WORK ORDER
Each entry that follows is to be copied exactly, minus any pictures.

DATASET CONTENT
== Segment start ==

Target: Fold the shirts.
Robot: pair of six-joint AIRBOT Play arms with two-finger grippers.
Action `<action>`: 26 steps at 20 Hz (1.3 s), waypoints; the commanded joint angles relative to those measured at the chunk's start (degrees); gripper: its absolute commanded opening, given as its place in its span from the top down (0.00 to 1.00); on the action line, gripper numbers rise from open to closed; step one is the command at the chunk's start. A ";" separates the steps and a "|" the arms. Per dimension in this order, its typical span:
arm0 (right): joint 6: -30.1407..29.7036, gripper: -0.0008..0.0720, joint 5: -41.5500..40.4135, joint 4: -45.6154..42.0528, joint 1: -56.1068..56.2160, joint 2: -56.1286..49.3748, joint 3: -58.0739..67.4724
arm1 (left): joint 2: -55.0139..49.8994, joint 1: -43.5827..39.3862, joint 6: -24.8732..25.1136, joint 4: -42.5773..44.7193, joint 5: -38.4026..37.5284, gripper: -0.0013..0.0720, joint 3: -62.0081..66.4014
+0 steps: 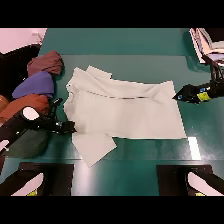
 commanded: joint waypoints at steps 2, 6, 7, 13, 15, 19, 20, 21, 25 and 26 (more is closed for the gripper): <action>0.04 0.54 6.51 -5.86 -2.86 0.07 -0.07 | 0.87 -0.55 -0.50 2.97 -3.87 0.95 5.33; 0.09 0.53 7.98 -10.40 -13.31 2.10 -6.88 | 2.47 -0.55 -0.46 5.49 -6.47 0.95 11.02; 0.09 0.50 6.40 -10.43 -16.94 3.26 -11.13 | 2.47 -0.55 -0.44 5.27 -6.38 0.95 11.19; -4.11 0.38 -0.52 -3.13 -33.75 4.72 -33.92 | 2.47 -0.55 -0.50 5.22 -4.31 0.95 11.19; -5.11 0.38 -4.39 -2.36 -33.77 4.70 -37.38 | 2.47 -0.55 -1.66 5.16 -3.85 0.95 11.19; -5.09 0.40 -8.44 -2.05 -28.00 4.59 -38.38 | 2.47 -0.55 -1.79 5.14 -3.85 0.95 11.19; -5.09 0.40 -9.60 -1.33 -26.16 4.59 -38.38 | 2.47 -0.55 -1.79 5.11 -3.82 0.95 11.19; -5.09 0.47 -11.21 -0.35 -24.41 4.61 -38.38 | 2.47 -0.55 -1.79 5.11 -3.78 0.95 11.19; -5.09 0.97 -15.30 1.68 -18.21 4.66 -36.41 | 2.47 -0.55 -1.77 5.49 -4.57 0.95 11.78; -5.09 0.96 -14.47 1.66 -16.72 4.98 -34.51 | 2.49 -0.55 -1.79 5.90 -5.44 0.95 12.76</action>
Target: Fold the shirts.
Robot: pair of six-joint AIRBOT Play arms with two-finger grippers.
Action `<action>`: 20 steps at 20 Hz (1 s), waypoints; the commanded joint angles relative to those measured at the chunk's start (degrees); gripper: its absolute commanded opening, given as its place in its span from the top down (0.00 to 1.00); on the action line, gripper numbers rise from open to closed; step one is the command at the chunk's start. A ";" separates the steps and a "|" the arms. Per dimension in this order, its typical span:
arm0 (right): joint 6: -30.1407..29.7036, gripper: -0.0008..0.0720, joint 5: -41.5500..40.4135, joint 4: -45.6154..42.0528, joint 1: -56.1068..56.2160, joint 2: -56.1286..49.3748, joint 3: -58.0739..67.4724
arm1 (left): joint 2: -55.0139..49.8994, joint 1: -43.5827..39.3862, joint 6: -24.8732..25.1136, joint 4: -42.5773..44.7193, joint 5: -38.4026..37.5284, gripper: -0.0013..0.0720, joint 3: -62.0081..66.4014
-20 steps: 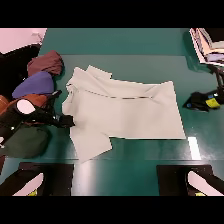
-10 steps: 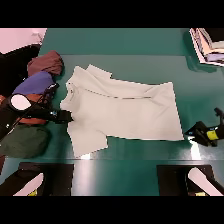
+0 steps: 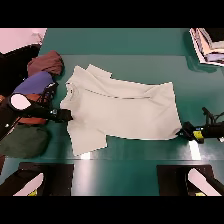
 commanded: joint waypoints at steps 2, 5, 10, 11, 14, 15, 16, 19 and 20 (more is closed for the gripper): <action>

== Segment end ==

ANSWER FOR THIS EXERCISE
Target: Fold the shirts.
Robot: pair of six-joint AIRBOT Play arms with two-finger grippers.
Action `<action>`: 26 steps at 20 Hz (1.3 s), waypoints; the commanded joint angles relative to those measured at the chunk's start (degrees); gripper: its absolute commanded opening, given as its place in its span from the top down (0.00 to 1.00); on the action line, gripper numbers rise from open to closed; step one is the command at the chunk's start. A ";" separates the steps and a "|" the arms. Per dimension in this order, its typical span:
arm0 (right): joint 6: -30.1407..29.7036, gripper: -0.0008..0.0720, joint 5: -41.5500..40.4135, joint 4: -45.6154..42.0528, joint 1: -56.1068..56.2160, joint 2: -56.1286..49.3748, joint 3: -58.0739..67.4724
arm1 (left): joint 2: -55.0139..49.8994, joint 1: -43.5827..39.3862, joint 6: -24.8732..25.1136, joint 4: -42.5773..44.7193, joint 5: -38.4026..37.5284, gripper: -0.0013..0.0720, joint 3: -62.0081..66.4014
+0 steps: 
 commanded: joint waypoints at steps 2, 6, 7, 13, 15, 19, 20, 21, 25 and 26 (more is closed for the gripper): <action>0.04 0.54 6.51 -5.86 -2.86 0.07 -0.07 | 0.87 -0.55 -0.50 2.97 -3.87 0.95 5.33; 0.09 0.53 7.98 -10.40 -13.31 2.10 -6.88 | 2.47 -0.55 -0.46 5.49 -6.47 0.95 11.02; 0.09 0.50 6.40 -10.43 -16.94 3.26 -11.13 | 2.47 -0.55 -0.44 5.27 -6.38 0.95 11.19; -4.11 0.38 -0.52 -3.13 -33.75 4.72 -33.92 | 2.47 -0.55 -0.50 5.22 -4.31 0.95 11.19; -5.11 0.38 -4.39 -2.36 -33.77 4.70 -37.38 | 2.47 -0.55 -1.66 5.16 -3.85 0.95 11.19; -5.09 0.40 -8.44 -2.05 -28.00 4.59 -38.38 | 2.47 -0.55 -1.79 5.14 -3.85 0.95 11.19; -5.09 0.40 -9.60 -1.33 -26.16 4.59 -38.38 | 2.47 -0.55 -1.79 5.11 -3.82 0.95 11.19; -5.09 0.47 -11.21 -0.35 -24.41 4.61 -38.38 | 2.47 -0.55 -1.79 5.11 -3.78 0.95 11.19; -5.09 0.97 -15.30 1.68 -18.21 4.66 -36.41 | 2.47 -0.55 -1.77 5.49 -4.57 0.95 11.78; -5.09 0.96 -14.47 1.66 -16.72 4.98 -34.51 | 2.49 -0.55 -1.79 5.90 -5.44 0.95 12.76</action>
Target: Fold the shirts.
Robot: pair of six-joint AIRBOT Play arms with two-finger grippers.
Action `<action>`: 20 steps at 20 Hz (1 s), waypoints; the commanded joint angles relative to those measured at the chunk's start (degrees); gripper: its absolute commanded opening, given as its place in its span from the top down (0.00 to 1.00); on the action line, gripper numbers rise from open to closed; step one is the command at the chunk's start. A ";" separates the steps and a "|" the arms. Per dimension in this order, its typical span:
arm0 (right): joint 6: -30.1407..29.7036, gripper: -0.0008..0.0720, joint 5: -41.5500..40.4135, joint 4: -45.6154..42.0528, joint 1: -56.1068..56.2160, joint 2: -56.1286..49.3748, joint 3: -58.0739..67.4724
arm1 (left): joint 2: -55.0139..49.8994, joint 1: -43.5827..39.3862, joint 6: -24.8732..25.1136, joint 4: -42.5773..44.7193, joint 5: -38.4026..37.5284, gripper: -0.0013..0.0720, joint 3: -62.0081..66.4014
-20 steps: 
-10 steps: 
+0 steps: 
 commanded: joint waypoints at steps 2, 5, 10, 11, 14, 15, 16, 19 and 20 (more is closed for the gripper): <action>

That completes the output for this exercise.